Kremlin 'dividing civil society into good and bad': EU advisor
Russia is making an error by dividing civil society into "good and bad" elements with a sequence of tough laws, the president of the European Economic and Social Committee (EESC) told AFP Friday.
Henri Malosse, president of the EESC, a Brussels-based consultative body of the European Union that aims to promote links with civil society, said in Moscow that Russia's leaders were tightening the screws in response to an increasingly dynamic society.
"They (the authorities) made a mistake to divide civil society into good and bad. Civil society does not divide itself up," Malosse said in an interview.
"They (the authorities) are trying to demonise certain organisations that are political and financed from abroad and promote organisations that unfortunately are not very credible."
"I think that is an error," he said.
Malosse pointed to the new law that forces foreign NGOs financed from abroad to register as foreign agents, which he said was "absurd".
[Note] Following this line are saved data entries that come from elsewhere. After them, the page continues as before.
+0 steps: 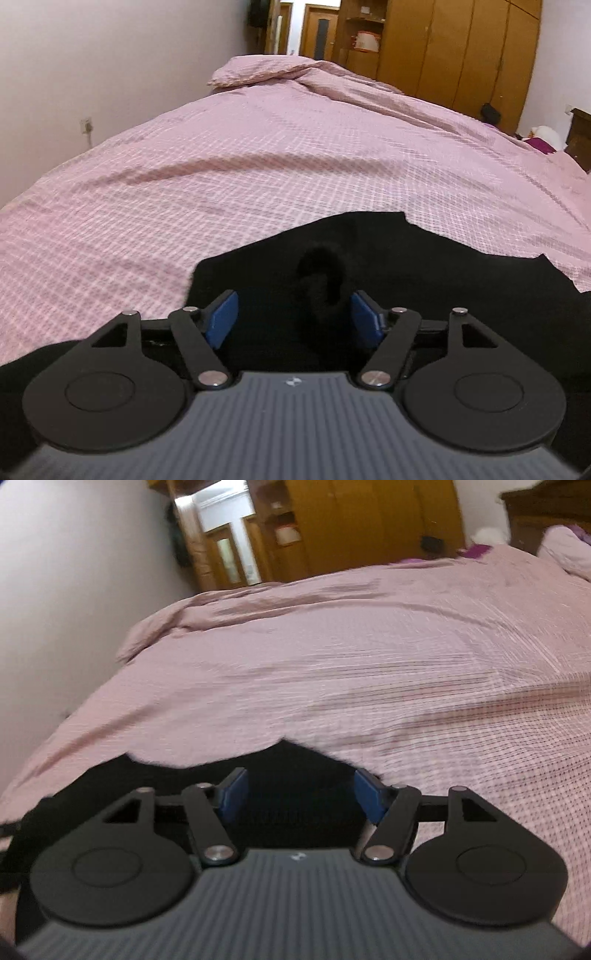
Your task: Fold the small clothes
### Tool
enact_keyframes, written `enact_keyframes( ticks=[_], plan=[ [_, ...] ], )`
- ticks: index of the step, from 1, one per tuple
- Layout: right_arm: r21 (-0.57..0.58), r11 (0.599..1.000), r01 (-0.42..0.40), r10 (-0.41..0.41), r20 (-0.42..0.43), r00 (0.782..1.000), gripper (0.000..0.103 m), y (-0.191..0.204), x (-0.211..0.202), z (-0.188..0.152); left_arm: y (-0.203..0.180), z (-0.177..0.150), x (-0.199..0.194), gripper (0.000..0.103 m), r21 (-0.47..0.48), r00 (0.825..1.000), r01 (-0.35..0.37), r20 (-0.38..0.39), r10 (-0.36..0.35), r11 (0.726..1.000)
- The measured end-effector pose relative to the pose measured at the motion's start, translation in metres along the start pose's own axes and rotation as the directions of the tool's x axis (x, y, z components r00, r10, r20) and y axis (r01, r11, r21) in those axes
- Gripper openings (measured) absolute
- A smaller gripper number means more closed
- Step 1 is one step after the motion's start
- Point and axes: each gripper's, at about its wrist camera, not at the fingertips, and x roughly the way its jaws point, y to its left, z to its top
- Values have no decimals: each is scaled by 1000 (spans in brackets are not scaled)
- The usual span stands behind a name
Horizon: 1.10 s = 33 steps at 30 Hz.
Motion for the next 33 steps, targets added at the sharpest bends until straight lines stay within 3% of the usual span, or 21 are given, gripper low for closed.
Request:
enact_keyframes(
  ticks=[11,20,26,33],
  plan=[
    [-40,998,-50,49,-25,998,66,56,-40,-26,23,-7,-35,79,-7,998,-66,-16,66,998],
    [-5,996,-86,85,-72,994,66,82,-53,-46,48,-16,-46,80,-34,990,-131,-48,129,991],
    [-4,994,-109,108,-94,990,66,102,-52,-61,67,-22,-51,80,-49,985,-164,-65,160,985],
    [-17,997,-81,78,-133,988,66,118,-35,-78,88,-28,-52,80,-82,981,-184,-84,177,980]
  ],
)
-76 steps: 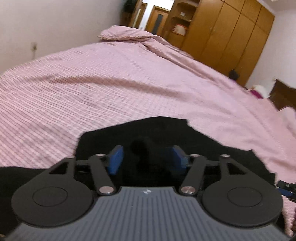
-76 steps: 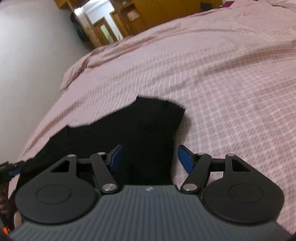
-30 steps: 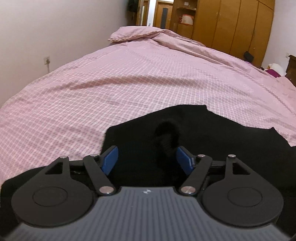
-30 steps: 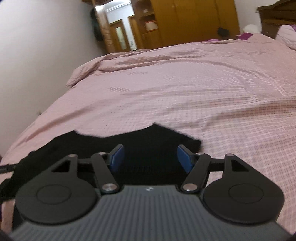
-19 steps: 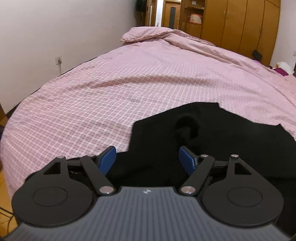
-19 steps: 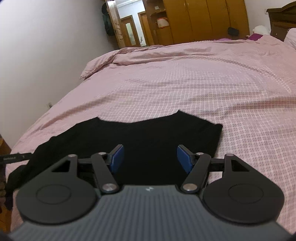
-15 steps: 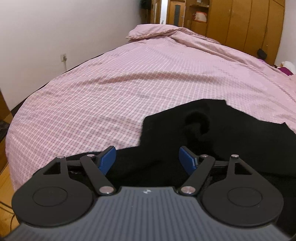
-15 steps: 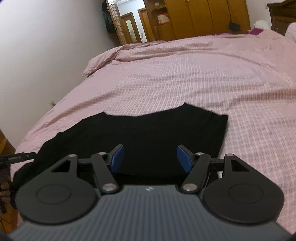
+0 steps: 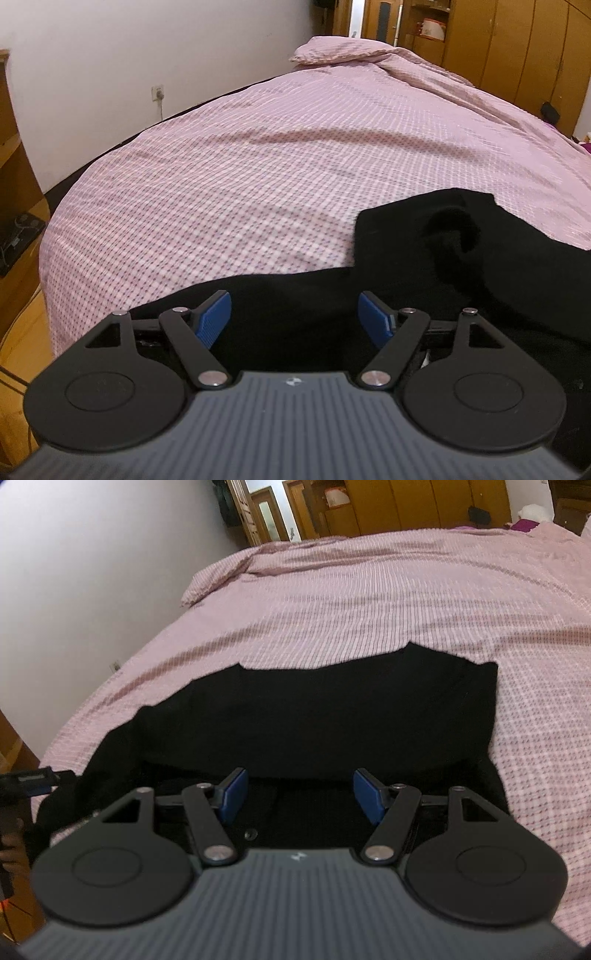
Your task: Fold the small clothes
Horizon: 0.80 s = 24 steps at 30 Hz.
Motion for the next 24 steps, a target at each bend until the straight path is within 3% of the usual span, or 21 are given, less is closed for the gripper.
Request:
enact_keyframes(
  ticks=[11,21,24],
  plan=[
    [9,998,54,-53,-74,996,66,4,26,-20,20,-6,8,80,-35,1000,-14,-20,13,999],
    [5,997,71,-71,-98,993,65,-1,39,-32,22,-13,14,81,-4,999,-10,-38,10,1000],
    [1,997,77,-77,-93,993,65,1,39,-35,25,-18,12,93,21,998,48,-36,-47,999]
  ],
)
He retorted: "If an organisation is financed by the Kremlin then you should say it is an 'agent of the Kremlin'."
Observers have noted an intensifying crackdown against the opposition in Russia since President Vladimir Putin returned to the Kremlin in May 2012 for a third term.
Earlier this month, top opposition leader Alexei Navalny was handed a five year jail sentence in a case widely seen as politically motivated. He was later released pending appeal.
Malosse, who met government and foreign ministry representatives on his visit to Russia, also in a rare move for a foreign visitor attended the traditionally pro-Kremlin Lake Seliger summer youth camp.
"There is a tightening-up as they understand the economy is not very good and the protest movement could expand in society," Malosse said.
"Society is changing and they are worried. And they do not want us to interfere."
But Malosse added that he did not believe the Russian authorities were completely deaf to Europe's opinions on its attitudes to civil society.
"They want to keep the door open in their exchanges with us... They want to have exchanges with us but without risks."